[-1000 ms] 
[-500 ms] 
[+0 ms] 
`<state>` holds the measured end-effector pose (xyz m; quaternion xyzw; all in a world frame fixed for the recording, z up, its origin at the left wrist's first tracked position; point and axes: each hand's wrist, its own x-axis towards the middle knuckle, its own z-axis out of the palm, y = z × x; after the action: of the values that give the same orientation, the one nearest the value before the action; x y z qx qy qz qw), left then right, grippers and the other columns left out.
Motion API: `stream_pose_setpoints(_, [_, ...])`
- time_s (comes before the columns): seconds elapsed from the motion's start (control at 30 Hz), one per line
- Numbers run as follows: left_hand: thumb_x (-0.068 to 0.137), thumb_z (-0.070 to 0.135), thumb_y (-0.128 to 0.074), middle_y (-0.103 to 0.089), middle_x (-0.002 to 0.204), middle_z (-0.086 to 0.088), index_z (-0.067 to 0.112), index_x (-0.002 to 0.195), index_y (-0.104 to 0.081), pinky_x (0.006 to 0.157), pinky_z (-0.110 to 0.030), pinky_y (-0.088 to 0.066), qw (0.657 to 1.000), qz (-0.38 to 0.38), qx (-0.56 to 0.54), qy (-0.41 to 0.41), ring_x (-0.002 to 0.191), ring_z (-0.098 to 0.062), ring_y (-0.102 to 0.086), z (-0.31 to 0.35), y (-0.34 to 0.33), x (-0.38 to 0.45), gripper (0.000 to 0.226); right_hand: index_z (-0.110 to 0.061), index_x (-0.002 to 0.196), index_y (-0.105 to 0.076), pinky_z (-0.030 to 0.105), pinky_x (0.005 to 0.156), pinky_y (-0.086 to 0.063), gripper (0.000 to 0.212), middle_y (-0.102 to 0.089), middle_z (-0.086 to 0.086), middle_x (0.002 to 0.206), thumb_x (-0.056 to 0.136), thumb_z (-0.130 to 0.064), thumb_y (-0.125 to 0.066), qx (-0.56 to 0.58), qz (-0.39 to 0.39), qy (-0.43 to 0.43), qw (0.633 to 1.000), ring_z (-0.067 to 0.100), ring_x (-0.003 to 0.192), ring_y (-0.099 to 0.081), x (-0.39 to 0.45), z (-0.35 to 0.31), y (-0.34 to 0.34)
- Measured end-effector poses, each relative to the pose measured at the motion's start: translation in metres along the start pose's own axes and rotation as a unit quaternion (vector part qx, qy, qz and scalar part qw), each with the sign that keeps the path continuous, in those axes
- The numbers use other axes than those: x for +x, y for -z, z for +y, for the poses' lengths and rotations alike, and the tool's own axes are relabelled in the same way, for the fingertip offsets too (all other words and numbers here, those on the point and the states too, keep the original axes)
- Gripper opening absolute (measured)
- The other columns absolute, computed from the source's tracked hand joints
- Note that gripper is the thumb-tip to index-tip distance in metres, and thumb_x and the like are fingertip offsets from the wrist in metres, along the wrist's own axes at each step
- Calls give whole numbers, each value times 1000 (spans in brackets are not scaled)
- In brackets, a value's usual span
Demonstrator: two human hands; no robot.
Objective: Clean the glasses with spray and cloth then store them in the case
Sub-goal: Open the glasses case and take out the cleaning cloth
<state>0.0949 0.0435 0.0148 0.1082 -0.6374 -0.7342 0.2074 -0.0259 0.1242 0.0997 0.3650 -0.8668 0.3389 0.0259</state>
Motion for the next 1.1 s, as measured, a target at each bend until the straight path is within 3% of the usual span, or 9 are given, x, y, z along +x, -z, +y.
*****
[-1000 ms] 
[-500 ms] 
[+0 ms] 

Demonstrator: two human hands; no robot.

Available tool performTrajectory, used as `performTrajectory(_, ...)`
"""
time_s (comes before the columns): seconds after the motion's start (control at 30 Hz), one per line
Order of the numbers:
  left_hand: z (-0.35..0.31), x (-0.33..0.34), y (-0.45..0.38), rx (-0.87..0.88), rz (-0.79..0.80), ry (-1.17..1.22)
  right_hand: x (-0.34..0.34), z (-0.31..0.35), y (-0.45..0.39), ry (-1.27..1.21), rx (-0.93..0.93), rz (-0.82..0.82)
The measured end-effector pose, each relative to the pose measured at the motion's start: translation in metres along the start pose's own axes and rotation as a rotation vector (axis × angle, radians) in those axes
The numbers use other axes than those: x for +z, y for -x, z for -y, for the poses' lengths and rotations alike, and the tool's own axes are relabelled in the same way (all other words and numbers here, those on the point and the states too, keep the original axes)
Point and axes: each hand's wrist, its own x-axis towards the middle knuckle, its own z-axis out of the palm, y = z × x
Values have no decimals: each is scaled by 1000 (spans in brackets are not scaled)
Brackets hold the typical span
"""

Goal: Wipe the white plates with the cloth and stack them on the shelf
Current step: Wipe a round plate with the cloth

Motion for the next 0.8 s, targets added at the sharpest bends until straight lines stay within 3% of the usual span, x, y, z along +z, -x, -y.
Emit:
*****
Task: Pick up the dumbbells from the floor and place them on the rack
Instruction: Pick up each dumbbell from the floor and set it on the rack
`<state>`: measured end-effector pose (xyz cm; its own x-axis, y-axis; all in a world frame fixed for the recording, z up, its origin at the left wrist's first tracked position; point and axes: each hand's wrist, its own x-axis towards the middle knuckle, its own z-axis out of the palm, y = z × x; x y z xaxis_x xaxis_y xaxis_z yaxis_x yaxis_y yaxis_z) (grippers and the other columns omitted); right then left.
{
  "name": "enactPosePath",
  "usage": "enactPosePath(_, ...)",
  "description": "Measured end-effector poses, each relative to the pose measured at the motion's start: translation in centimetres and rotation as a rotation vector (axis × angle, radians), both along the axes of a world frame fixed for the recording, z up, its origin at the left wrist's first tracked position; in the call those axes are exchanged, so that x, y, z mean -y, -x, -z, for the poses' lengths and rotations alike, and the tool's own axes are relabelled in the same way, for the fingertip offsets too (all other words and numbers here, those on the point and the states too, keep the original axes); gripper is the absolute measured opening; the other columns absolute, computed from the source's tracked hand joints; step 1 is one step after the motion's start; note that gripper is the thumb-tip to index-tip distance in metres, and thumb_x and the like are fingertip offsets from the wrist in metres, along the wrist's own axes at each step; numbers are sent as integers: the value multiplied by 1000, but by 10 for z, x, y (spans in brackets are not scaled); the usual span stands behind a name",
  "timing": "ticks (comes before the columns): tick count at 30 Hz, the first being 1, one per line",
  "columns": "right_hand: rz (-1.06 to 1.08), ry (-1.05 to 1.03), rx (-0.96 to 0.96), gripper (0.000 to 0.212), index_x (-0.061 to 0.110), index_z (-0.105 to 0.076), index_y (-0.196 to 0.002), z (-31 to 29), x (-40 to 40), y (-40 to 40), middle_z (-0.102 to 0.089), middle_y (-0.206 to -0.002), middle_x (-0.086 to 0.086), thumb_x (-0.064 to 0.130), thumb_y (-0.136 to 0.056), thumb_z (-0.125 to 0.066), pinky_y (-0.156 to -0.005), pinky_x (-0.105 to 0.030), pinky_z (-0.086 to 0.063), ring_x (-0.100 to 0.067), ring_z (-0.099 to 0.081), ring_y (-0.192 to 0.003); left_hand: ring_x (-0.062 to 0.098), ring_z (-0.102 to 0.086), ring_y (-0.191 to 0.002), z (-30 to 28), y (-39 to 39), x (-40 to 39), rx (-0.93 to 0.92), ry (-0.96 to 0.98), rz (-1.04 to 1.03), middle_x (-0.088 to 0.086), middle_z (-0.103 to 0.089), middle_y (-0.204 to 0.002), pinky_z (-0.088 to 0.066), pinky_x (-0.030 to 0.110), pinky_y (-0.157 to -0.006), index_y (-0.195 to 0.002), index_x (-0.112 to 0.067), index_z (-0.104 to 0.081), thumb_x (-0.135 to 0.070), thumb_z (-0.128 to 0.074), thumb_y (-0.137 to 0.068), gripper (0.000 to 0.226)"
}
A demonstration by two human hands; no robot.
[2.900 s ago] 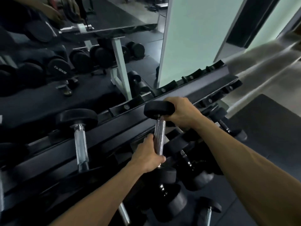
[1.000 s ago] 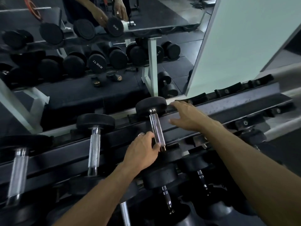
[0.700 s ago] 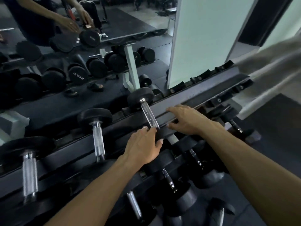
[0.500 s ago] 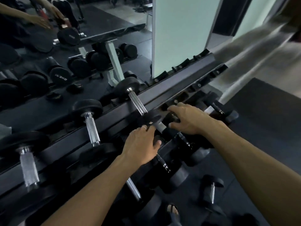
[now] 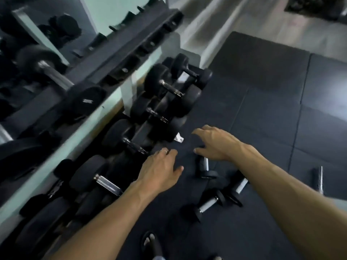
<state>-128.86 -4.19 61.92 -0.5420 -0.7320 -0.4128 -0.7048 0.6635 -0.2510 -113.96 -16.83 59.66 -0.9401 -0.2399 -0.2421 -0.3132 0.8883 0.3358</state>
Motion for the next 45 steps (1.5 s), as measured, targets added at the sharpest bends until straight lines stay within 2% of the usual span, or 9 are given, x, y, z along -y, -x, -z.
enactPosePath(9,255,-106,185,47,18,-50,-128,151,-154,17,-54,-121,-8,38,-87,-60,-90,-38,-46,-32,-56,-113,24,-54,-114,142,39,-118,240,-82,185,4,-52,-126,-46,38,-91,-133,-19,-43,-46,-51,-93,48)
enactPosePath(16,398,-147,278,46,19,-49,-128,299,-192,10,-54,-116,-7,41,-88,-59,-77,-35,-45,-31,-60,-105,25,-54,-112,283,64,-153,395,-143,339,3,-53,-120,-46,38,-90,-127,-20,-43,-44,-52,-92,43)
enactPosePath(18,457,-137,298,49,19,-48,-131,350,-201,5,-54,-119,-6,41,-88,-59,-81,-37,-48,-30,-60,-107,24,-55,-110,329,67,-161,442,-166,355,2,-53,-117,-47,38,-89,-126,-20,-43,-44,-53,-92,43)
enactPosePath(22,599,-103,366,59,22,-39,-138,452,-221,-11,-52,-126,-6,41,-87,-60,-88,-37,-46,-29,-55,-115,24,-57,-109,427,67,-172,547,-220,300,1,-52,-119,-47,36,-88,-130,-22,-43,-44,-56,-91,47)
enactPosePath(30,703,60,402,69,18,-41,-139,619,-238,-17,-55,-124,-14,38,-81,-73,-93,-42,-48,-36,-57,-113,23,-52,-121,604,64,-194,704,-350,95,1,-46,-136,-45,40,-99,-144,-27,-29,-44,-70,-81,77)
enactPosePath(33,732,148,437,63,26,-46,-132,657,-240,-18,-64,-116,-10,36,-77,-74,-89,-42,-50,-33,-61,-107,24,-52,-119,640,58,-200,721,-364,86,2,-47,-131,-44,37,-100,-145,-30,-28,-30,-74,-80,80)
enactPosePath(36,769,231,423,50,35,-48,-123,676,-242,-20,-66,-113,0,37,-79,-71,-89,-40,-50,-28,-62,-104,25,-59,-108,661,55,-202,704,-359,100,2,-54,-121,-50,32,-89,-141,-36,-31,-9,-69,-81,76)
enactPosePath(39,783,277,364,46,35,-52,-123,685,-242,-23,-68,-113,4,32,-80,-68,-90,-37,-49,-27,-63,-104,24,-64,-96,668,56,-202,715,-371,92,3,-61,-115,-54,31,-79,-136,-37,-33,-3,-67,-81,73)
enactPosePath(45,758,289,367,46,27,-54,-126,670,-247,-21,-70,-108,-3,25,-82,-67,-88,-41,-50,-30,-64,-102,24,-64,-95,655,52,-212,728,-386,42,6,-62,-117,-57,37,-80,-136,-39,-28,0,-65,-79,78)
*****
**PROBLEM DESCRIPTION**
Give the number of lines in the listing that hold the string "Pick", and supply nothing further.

**ANSWER TO THIS PROBLEM**
2